City looks to relive history on storied Entrance to Aspen saga

With traffic levels in and out of town hitting fever pitch, Aspen officials want to educate citizens on where they’ve been

Cars wait in traffic on Highway 82 leaving Aspen beside Marolt Open Space on Thursday, Nov. 4, 2021. (Kelsey Brunner/The Aspen Times)

The city of Aspen is committing $150,000 toward a public education and outreach campaign that will center around a 23-year-old record of decision from the state, which sets the preferred alternative for vehicles coming in and out of Aspen.

With frustrations about traffic levels hitting fever pitch among elected officials and residents in recent months, Aspen City Council agreed last week to the effort. Slated for next year, it will attempt to revisit the long and storied issue as a starting point for a new and refreshed conversation about potential solutions.

“There are a lot of new residents who are not familiar with what was studied, what was screened out, why it was screened out and what the current (record of decision) would do for our community,” Councilwoman Rachel Richards said during a Nov. 1 work session. “I think we need to really take a good hard look at those and reintroduce ourselves as it were … and look for opportunities where that can be improved and look at the pros and cons” of various alternatives that have been considered by transportation officials.

The record of decision’s preferred alternative signed off on by the Colorado Department of Transportation and the Federal Highway Administration identifies the Entrance to Aspen as a two-lane parkway that goes under the Marolt-Thomas Open Space via a cut-and-cover tunnel that has a transit component including a light rail system and ends up on Seventh and Main streets leading to Rubey Park.

If local support and funding is not available for that alternative, exclusive bus lanes can be developed but only if it’s approved by city voters.

A majority of voters in 1996 authorized City Council to convey the right of way over the open space parcel for a two-lane parkway and corridor for light rail.

But there was no political will or funding at the time to move forward with the preferred alternative. There has been no political will since then nor community consensus, as there have been numerous elections over the decades concerning the Entrance to Aspen.

A car utilizes Power Plant Road to avoid afternoon traffic on Hwy 82 leaving Aspen on Thursday, Nov. 4, 2021. (Kelsey Brunner/The Aspen Times)

If the open space is to be used for any other purpose, such as four lanes of traffic or two lanes of traffic and two dedicated bus lanes, a ballot question has to go to city voters because there is not approval to use the property for anything other than two lanes of highway and light rail, according to transportation officials.

In 2001, a majority of Aspen voters said no to allowing a two-lane parkway and exclusive bus lanes.

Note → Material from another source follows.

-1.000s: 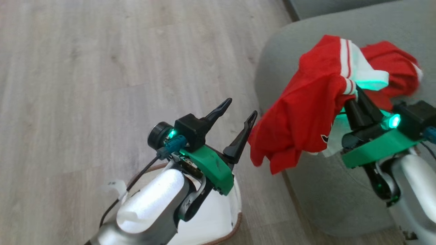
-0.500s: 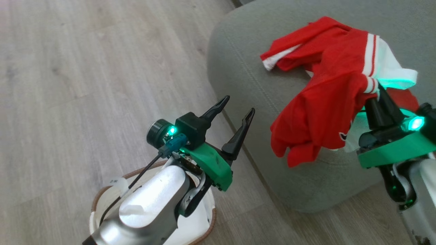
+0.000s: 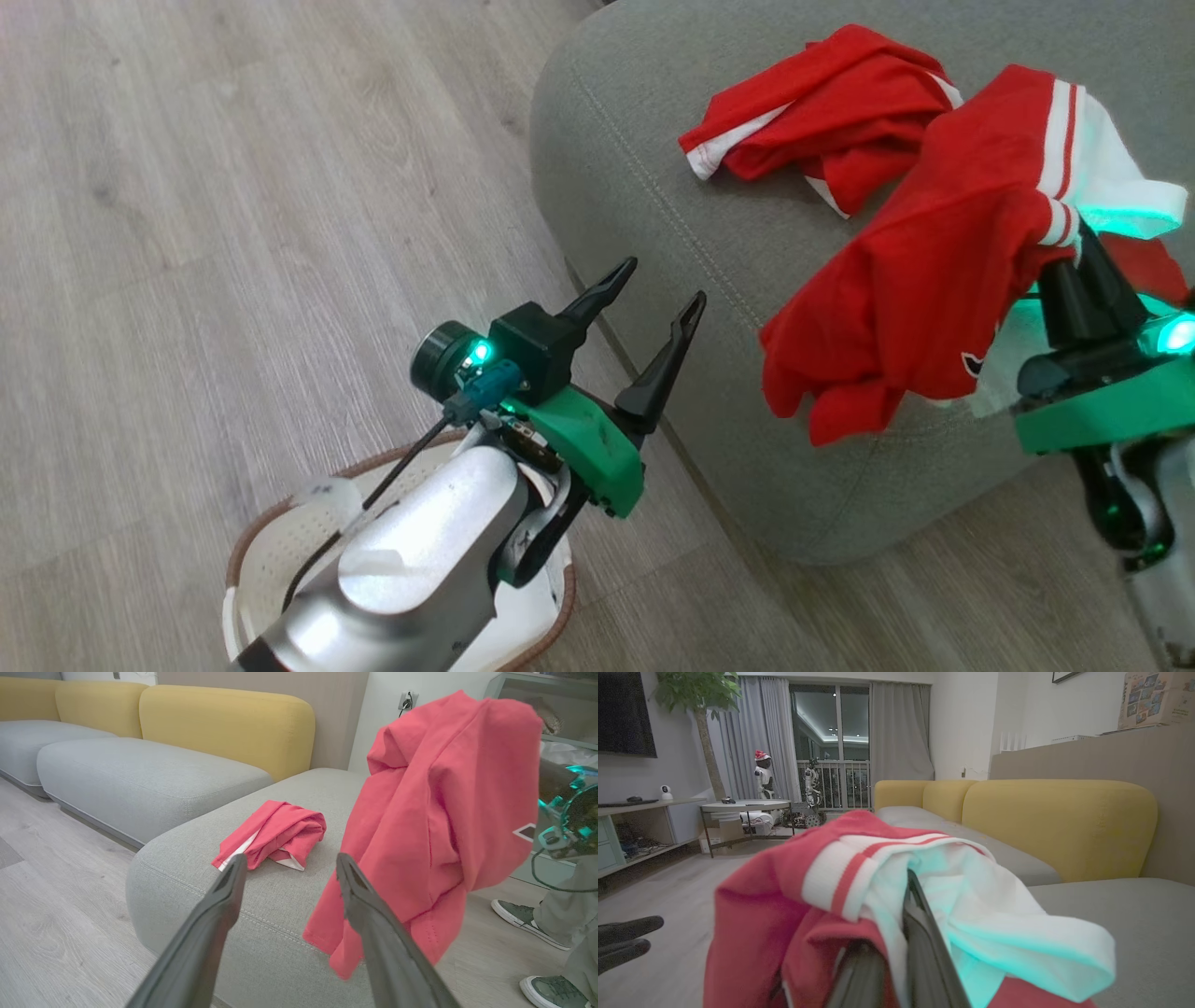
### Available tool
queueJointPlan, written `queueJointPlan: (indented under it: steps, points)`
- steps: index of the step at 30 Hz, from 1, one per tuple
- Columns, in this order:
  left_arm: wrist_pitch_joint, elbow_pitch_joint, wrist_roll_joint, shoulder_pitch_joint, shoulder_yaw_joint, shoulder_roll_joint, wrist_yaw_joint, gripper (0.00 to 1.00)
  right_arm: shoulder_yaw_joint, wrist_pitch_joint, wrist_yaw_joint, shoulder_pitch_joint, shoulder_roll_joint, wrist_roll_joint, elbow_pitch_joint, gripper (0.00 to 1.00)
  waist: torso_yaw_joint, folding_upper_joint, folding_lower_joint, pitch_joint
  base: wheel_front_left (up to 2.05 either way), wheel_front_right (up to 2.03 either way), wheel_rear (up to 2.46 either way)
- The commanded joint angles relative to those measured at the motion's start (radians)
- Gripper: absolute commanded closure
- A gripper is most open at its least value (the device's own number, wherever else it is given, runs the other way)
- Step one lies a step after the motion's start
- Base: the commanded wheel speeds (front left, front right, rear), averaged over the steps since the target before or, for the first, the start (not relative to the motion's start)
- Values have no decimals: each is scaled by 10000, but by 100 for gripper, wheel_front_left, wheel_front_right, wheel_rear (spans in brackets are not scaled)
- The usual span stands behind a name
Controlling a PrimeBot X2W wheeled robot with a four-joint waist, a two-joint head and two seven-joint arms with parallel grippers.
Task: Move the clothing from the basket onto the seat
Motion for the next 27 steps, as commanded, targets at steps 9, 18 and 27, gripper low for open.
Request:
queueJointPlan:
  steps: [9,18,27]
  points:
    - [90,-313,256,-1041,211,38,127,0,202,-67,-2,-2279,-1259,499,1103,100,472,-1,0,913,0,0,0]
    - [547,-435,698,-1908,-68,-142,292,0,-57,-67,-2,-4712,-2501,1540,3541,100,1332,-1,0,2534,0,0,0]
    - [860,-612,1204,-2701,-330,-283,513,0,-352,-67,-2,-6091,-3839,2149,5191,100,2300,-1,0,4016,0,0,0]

In 2002, the majority of voters in both the city and Pitkin County voted to keep the Entrance to Aspen going through the S-curves rather than the preferred alternative.

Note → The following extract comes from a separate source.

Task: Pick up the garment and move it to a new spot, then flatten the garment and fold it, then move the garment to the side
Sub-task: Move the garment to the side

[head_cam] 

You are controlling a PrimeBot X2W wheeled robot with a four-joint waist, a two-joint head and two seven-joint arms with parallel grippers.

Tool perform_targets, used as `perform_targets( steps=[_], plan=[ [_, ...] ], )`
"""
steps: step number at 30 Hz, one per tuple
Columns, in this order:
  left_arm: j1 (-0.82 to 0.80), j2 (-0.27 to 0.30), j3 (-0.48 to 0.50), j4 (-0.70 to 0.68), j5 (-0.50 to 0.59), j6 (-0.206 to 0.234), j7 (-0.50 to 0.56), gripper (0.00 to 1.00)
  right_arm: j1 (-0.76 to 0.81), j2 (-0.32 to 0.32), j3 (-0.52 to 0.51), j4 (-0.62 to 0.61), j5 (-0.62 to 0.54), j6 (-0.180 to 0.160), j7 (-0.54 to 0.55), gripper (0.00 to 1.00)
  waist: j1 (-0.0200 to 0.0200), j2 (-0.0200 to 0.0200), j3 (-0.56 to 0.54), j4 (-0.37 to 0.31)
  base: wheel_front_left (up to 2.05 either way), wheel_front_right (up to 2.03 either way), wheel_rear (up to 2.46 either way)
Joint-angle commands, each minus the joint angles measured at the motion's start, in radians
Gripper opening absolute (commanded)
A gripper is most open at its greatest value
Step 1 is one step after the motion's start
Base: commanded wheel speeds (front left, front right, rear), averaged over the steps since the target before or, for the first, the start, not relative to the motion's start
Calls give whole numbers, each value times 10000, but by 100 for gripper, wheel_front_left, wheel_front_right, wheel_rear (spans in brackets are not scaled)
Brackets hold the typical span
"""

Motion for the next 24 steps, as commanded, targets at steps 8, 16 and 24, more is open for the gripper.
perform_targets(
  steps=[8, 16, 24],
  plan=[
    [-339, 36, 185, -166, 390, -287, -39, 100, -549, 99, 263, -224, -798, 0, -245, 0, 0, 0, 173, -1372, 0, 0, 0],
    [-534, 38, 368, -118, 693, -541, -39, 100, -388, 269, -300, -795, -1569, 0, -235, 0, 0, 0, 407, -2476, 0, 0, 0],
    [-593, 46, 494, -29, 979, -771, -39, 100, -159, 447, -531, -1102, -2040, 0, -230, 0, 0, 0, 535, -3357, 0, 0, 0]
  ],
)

The city’s outreach about the issue will include a website where all of the Entrance to Aspen documents live, including the record of decision, the preferred alternative, the related environmental impact statement and other options that were considered.

The $150,000 also includes consulting services, a print campaign, a community survey and third-party poling of citizens about their thoughts on the Entrance to Aspen, among other outreach efforts.

“It’s education and exploration,” said Assistant City Manager Diane Foster, who noted that if a solution is to be pursued, the public needs to understand what the consequences would be for going against a federal record of decision and how not to repeat the same mistakes made in the past.

Refreshing longtime residents’ memories on the issue also is a goal of the city’s effort.

“The process is as important as the outcome and in this day and age, this topic requires extra care,” Foster said.

City Manager Sara Ott explained to council members during a recent work session why outreach is so important.

“We are relying on things that were produced 20 years ago in some cases, and it’s not really kept up with the modern times of how you disseminate and engage with the community,” she said. “It’s a higher cost because we can’t necessarily pull off the shelf interviews done by GrassRoots TV — (which are) still recorded on VHS, not even DVD — so there is a real need here to modernize the public education process around this project.”

John Krueger, the city’s director of transportation for two decades, said the Entrance to Aspen is not on CDOT’s 10-year priority list and would be competing against hundreds of other projects in the state if it were to move forward.

“It could get on a new list but we would need community consensus and elected officials’ support for whatever it’s going to be,” he said. “CDOT wants real projects that they can move forward with.”

The new outreach effort is to gauge if there is an appetite among citizens to resurrect the issue.

“The community hasn’t talked about it for a long time, and there are a lot of educational and technical pieces to this,” Krueger said. “To get a basic understanding, it takes some effort.”